** To do **
Repeat every entry word for word. Images do not belong in the copy.

-------------------------

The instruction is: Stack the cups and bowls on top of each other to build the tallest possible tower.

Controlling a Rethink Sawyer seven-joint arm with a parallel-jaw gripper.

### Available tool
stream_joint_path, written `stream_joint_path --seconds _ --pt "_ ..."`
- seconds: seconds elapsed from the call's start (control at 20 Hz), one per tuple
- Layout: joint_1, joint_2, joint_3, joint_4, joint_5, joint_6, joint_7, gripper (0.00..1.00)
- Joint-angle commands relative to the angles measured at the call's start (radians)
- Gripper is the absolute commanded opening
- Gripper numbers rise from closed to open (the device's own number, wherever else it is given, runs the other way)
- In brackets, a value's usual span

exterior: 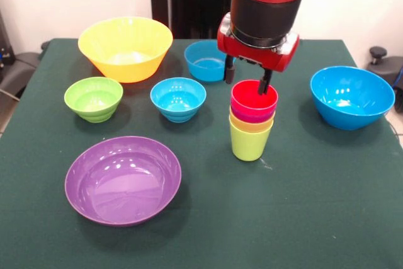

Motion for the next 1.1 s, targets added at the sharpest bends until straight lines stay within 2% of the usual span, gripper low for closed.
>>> stream_joint_path --seconds 0.05,0.9,1.1 --pt "-0.046 -0.064 0.082 0.079 -0.066 -0.074 -0.152 1.00" --pt "-0.068 -0.054 0.109 0.077 -0.082 -0.071 -0.142 1.00" --pt "-0.055 -0.036 0.080 0.057 -0.102 -0.029 -0.113 1.00"
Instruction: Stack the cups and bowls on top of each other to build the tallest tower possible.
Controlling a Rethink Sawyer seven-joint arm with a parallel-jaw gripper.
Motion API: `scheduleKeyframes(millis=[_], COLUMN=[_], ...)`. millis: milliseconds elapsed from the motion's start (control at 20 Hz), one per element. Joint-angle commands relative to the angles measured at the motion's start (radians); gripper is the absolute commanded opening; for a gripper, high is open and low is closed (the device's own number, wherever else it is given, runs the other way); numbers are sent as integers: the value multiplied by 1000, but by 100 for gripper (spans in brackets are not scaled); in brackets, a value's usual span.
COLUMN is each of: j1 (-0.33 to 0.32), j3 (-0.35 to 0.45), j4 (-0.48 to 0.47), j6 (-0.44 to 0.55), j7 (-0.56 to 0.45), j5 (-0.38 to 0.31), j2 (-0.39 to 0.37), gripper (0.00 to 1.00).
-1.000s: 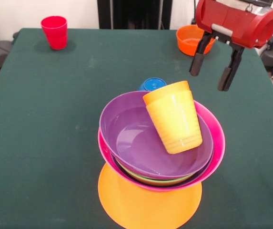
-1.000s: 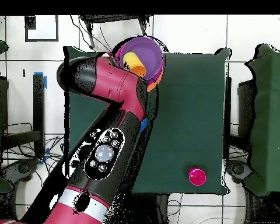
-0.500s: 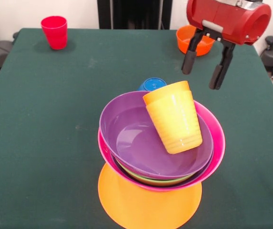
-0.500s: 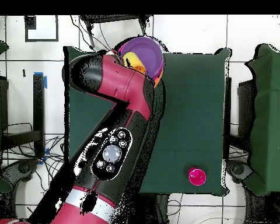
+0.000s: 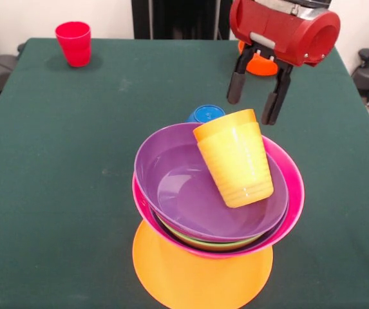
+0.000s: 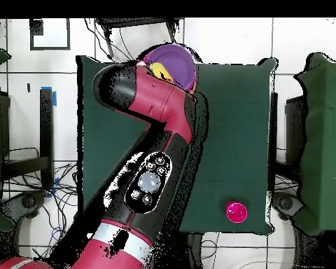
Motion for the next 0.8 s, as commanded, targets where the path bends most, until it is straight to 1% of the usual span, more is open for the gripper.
scheduleKeyframes(millis=[50,300,450,600,700,800], j1=[-19,-25,-47,-57,-66,-73], j3=[170,200,253,272,281,287], j4=[105,112,136,126,120,101], j6=[-45,-84,-163,-175,-200,-212], j7=[41,50,37,37,37,38], j5=[-52,-44,-36,-39,-47,-55], j2=[10,13,-8,-10,-5,8], gripper=[100,100,100,100,100,100])
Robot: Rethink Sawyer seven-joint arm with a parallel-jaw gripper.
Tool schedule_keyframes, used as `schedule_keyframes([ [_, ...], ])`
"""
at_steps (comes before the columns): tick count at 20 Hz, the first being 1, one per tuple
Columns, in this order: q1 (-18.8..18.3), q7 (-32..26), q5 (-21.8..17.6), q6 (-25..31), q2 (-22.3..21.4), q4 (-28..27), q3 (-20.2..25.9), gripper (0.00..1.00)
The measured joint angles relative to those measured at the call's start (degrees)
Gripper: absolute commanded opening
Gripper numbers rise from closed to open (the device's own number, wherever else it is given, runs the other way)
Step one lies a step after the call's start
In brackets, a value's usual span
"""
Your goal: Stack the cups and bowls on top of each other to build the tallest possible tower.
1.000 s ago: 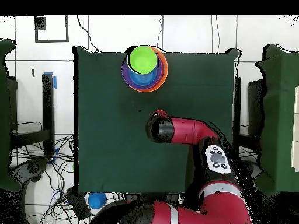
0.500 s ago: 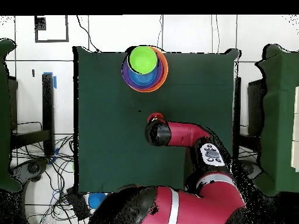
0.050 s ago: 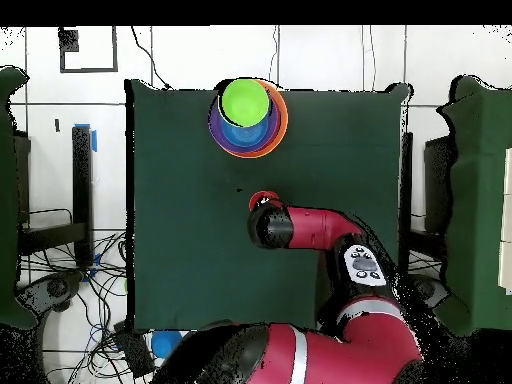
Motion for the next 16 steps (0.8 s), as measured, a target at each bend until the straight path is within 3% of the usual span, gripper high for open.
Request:
schedule_keyframes([
  [9,-1.3,0.0,0.6,3.3,-4.9,1.2,2.7,0.00],
  [16,-1.3,0.0,3.1,15.6,-10.4,0.0,4.5,0.00],
])
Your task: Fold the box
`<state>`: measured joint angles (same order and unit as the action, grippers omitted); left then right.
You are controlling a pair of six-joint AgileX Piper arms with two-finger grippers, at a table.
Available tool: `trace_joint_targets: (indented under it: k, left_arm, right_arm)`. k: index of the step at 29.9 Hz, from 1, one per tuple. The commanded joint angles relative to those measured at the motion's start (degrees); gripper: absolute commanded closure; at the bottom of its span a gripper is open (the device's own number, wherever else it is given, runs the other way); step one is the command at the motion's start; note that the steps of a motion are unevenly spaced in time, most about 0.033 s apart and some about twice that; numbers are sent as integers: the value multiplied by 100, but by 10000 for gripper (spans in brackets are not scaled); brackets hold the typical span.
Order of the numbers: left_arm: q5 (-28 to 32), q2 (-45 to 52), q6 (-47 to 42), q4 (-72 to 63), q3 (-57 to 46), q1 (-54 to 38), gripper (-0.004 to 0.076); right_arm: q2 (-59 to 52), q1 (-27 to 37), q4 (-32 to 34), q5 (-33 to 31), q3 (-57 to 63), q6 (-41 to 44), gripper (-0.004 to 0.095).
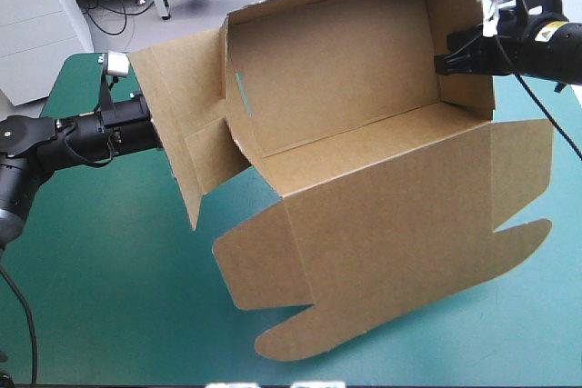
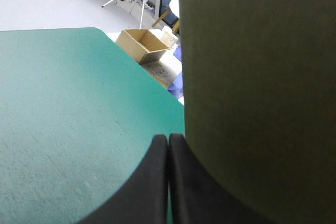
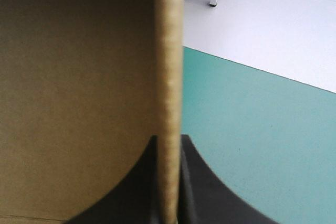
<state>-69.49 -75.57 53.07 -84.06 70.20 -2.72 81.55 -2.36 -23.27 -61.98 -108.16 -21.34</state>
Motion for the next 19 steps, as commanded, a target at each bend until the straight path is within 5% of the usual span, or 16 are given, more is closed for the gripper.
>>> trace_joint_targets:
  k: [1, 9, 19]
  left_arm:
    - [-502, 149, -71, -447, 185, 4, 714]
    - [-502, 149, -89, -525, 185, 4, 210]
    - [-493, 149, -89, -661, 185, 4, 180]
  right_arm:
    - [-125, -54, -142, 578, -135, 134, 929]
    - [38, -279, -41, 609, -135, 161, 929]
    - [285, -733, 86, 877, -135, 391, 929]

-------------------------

** Expected output **
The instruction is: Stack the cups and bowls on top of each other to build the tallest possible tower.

Controlling a Rethink Sawyer seven-joint arm with a parallel-jaw gripper.

### Available tool
stream_joint_path, written `stream_joint_path --seconds _ --pt "_ ..."`
- seconds: seconds elapsed from the call's start (control at 20 Hz), one per tuple
- Layout: joint_1, joint_2, joint_3, joint_4, joint_5, joint_6, joint_7, gripper (0.00..1.00)
- Joint-angle commands relative to the angles measured at the call's start (radians)
- Gripper is the absolute commanded opening
- Gripper numbers rise from closed to open (the device's own number, wherever else it is given, runs the other way)
- In brackets, a value's usual span

exterior: 

Motion for the next 1.1 s, targets added at the sharpest bends until straight lines stay within 2% of the usual span, gripper low for closed.
>>> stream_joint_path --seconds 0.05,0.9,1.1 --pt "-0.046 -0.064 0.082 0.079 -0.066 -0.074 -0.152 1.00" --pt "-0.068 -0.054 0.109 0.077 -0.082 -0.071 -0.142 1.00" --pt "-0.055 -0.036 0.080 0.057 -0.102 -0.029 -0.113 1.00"
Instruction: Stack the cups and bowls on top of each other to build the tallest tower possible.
Controlling a Rethink Sawyer seven-joint arm with a parallel-jaw gripper.
Motion API: `scheduleKeyframes(millis=[_], COLUMN=[_], ...)`. millis: milliseconds elapsed from the motion's start (control at 20 Hz), one per element. Joint-angle commands relative to the angles measured at the motion's start (radians); gripper is the absolute commanded opening; for a gripper, high is open and low is closed (the device's own number, wherever else it is given, runs the other way); numbers are sent as integers: the value multiplied by 1000, but by 100 for gripper (spans in brackets are not scaled); in brackets, a value's usual span.
COLUMN is each of: j1 (-0.33 to 0.32), j3 (-0.35 to 0.45), j4 (-0.48 to 0.47), j6 (-0.44 to 0.55), j7 (-0.56 to 0.45), j5 (-0.38 to 0.31), j2 (-0.39 to 0.37), gripper (0.00 to 1.00).
-1.000s: 
-1.000s: 
-0.500s: 
-0.500s: 
+0.000s: 
+0.000s: 
Motion for the next 0.8 s, as commanded, targets where the path bends most, until it is straight to 1% of the usual span, more is open for the gripper.
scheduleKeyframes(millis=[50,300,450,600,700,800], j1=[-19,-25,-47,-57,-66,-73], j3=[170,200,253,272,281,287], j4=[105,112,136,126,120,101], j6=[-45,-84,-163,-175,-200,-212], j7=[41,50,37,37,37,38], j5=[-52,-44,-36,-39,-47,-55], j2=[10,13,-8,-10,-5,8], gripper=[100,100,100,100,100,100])
Robot: Rethink Sawyer seven-joint arm with a parallel-jaw gripper.
Tool schedule_keyframes, used as `schedule_keyframes([ [_, ...], ])`
"""
at_steps (comes before the columns): tick count at 20 Hz, the first being 1, one per tuple
Columns, in this order: q1 (-18.8..18.3), q7 (-32..26), q5 (-21.8..17.6), q6 (-25..31), q2 (-22.3..21.4), q4 (-28..27), q3 (-20.2..25.9), gripper (0.00..1.00)
The measured joint angles relative to those measured at the call's start (degrees)
Gripper: absolute commanded opening
Gripper numbers rise from closed to open (the device's own number, wherever else it is given, runs the other way)
Step one lies a step after the call's start
In brackets, a value's usual span
"""
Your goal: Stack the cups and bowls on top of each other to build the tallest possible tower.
1.000 s ago: 
0.500 s ago: 
0.050 s ago: 
Motion for the next 16 steps (0.8 s), as measured, a target at each bend until the straight path is within 3% of the usual span, gripper high for open.
Request:
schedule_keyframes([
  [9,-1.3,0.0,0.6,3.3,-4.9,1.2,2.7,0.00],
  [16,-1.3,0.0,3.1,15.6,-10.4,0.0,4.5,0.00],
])
Your task: Fold the box
`<state>`: measured joint angles (same order and unit as the action, grippers omitted); left then right.
You are controlling a pair of six-joint AgileX Piper arms with two-finger grippers, at a table.
Available tool: `trace_joint_targets: (indented under it: k, left_arm, right_arm)`. k: index of the step at 29.9 Hz, from 1, one per tuple. The commanded joint angles relative to those measured at the motion's start (degrees); gripper: absolute commanded closure; at the bottom of its span a gripper is open (the device's own number, wherever else it is given, runs the other way); step one is the command at the motion's start; note that the steps of a motion are unevenly spaced in time, most about 0.033 s apart and some about twice that; numbers are sent as integers: the value multiplied by 100, but by 10000 for gripper (spans in brackets are not scaled); brackets hold the typical span.
Order of the numbers: left_arm: q5 (-28 to 32), q2 (-45 to 52), q6 (-47 to 42), q4 (-72 to 63), q3 (-57 to 46), q1 (-54 to 38), gripper (-0.004 to 0.076); right_arm: q2 (-59 to 52), q1 (-27 to 37), q4 (-32 to 34), q5 (-33 to 31), q3 (-57 to 63), q6 (-41 to 44), gripper (-0.004 to 0.095).
<state>-69.49 -75.57 53.07 -84.06 70.20 -2.72 81.55 -2.36 -23.27 -61.98 -108.16 -21.34</state>
Motion for the next 19 steps, as commanded, a target at each bend until the straight path is within 5% of the usual span, or 16 are given, more is closed for the gripper.
>>> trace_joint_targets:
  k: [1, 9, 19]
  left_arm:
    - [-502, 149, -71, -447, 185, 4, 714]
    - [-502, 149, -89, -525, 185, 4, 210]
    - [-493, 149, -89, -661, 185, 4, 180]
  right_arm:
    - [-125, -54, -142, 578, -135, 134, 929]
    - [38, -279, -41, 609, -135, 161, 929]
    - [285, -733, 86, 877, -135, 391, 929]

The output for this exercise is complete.